You have a choice!

On the need for genetic testing regardless of family history.

BRCA was dubbed the "Angelina Jolie gene" after the actress decided to have a mastectomy after learning she had an 87% risk of developing breast cancer.

Medicine in today's environment is increasingly focused on patient-centered treatment, i.e., personalization - an individualized approach to each person. The medicine of the future will focus not on treating disease in general, but on the individual patient in particular. Genetic medicine has also shifted from "protecting" patients from receiving genetic information to providing patients with knowledge and information that can improve their preventive care in the long run.   So,  Mary-Claire King, American medical geneticist, professor at the University of Washington, recipient of the U.S. National Medal of Science (2015) and several other highly prestigious international awards, known for identifying the link between genes BRCA1 and BRCA2 with breast and ovarian cancer, has clearly expressed her opinion about it in the professional press.

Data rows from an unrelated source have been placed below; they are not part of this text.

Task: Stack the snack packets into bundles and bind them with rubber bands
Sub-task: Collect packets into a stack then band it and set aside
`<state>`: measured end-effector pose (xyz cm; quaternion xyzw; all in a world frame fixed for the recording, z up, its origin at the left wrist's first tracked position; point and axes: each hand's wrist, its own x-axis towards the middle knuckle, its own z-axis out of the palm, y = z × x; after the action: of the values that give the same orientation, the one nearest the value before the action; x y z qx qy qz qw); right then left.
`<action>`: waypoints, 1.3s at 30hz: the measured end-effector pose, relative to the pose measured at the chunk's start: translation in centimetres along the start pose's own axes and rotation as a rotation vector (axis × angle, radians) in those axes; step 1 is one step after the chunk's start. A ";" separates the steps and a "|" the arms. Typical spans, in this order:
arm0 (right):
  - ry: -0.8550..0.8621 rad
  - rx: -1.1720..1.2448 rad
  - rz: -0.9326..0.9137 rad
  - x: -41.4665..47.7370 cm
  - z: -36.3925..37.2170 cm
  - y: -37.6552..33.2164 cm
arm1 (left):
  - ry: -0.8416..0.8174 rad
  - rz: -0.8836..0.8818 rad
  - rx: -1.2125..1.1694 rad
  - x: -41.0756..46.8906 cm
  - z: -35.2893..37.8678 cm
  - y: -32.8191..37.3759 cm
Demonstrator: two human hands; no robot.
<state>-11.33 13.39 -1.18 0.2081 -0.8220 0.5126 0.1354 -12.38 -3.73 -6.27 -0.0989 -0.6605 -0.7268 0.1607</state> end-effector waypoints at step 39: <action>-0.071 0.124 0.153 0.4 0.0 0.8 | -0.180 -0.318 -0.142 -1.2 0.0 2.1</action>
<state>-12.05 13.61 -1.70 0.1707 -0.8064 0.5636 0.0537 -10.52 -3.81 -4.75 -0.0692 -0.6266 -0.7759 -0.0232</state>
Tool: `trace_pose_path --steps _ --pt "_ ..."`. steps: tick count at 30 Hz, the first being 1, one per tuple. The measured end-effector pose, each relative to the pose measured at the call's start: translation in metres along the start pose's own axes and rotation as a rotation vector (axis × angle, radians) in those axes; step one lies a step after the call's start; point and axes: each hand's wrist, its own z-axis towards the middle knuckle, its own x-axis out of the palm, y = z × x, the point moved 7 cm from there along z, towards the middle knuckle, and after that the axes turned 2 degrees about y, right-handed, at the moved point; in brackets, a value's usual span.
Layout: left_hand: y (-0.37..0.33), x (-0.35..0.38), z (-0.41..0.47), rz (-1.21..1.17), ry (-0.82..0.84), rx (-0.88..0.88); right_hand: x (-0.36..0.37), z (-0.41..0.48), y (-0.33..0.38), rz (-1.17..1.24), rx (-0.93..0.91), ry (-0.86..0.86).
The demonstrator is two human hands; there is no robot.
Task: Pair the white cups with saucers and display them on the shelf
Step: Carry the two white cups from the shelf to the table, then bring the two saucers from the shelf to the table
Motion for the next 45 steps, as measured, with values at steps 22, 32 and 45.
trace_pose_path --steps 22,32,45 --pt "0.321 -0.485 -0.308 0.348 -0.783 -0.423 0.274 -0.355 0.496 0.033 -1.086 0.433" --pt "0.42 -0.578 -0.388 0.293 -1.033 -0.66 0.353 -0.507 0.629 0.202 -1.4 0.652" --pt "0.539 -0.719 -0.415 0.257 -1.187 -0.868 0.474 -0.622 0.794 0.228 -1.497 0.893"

A world-renowned geneticist proposes population-based screening for unambiguously damaging mutations in BRCA1 and BRCA2 for all women in their late 30s. She advocates "moving from testing only women from families affected by the disease to testing women regardless of family history of breast or ovarian cancer, then so that they can take preventive measures if a mutation is present." According to M.C. King, "women do not benefit from a position by doctors that 'protects' them from information about their own health. They should have the choice to find out if they carry a valid mutation in BRCA1 or BRCA2.

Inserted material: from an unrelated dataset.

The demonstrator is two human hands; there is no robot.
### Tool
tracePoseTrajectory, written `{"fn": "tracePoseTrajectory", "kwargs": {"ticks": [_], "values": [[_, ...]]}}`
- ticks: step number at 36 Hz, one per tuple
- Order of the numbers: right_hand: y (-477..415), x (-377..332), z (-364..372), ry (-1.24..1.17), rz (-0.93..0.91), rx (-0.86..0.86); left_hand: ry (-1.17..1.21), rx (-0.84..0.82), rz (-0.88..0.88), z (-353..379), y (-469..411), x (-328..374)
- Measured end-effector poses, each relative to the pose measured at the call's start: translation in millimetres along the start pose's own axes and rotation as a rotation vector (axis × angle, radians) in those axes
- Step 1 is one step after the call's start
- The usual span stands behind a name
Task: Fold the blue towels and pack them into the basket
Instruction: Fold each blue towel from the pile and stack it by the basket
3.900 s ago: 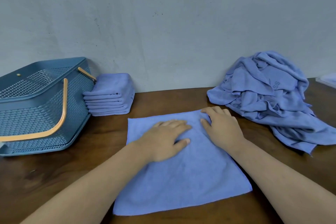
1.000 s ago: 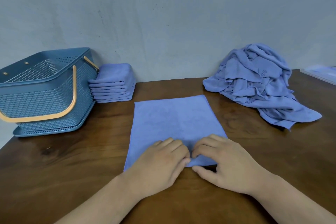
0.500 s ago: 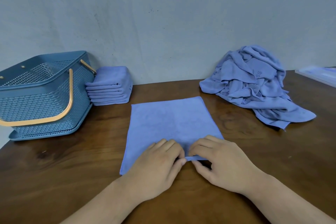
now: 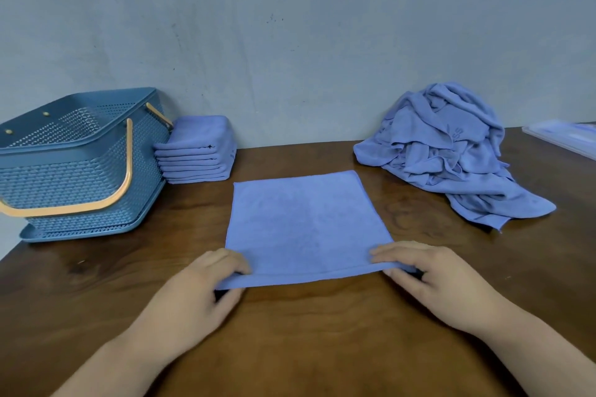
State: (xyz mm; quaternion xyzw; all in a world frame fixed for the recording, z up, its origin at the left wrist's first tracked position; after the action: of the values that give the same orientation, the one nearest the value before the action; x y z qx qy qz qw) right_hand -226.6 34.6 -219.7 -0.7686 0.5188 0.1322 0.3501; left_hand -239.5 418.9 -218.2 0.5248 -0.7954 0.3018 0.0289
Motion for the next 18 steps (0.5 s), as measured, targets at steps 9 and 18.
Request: {"fn": "tracePoseTrajectory", "kwargs": {"ticks": [9,18], "values": [[0.7,-11.0,-12.1,-0.332,0.193,0.108,0.341,0.027,-0.286,-22.7,8.2,3.2],[-0.5,-22.8,-18.0,-0.508,0.274,0.084,0.383,0.054,-0.311,-29.1,11.5,2.9]]}}
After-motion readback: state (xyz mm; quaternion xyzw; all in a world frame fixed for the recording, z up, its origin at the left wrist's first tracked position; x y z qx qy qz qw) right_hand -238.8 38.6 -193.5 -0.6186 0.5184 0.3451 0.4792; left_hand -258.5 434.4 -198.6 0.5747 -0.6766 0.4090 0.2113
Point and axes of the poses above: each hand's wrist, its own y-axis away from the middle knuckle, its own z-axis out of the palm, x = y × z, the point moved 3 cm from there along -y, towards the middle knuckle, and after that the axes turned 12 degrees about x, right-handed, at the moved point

A recent study co-authored by Dr. King in Israel confirmed the experience of her previous family studies: in 50% of cases, women with mutations in these genes had no family history of the disease. This is because women may have inherited mutations of these genes from their fathers, who were not affected by the disease but were carriers. "To identify a woman as a carrier only after she develops cancer is a failure in cancer prevention," she believes. Although this view is not generally accepted in the medical community, proponents of BRCA screening exemplify the growing acceptance of genetic testing as a preventive measure.


Population screening would reveal a BRCA1 or BRCA2 mutation, damaging about one in 300 women.

A study in Britain calculated the cost-effectiveness of screening for breast cancer predisposition. It would reduce the incidence of ovarian and breast cancer by 34% and 62%, respectively, and reduce treatment costs in Britain by £3.7 million ($5 to $6 million).


  1. Saukko PM, Ellard S, Richards SH, Shepherd MH, Campbell JL. Patients' understanding of genetic susceptibility testing in mainstream medicine: a qualitative study on thrombophilia. BMC Health Serv Res. 2007 Jun 12; 7():82.
  2. Helwick C. Dr. Mary-Claire King Proposes Population Screening in All Young Women for BRCA Mutations. 2015/ Available online:
  3. King M.C., Levy-Lahad E., Lahad A. Population-based screening for BRCA1 and JAMA. 2014;312:1091-1092. doi: 10.1001/jama.2014.12483.
  4. Palomaki G.E.. Is it time for BRCA1/2 mutation screening in the general adult population?: Impact of population characteristics. Med. 2015;17:24. doi: 10.1038/gim.2014.167.
  5. Gabai-Kapara E, Lahad A, Kaufman B, et al: Population-based screening for breast and ovarian cancer risk due to BRCA1 and BRCA2. Natl .Acad Sci U S A 111:14205-14210, 2014.
  6. Manchanda R, Legood R, Burnell M, et al: Cost-effectiveness of population screening for BRCA mutations in Ashkenazi Jewish women compared with family history-based testing. Natl. Cancer Inst 107:380, 2014.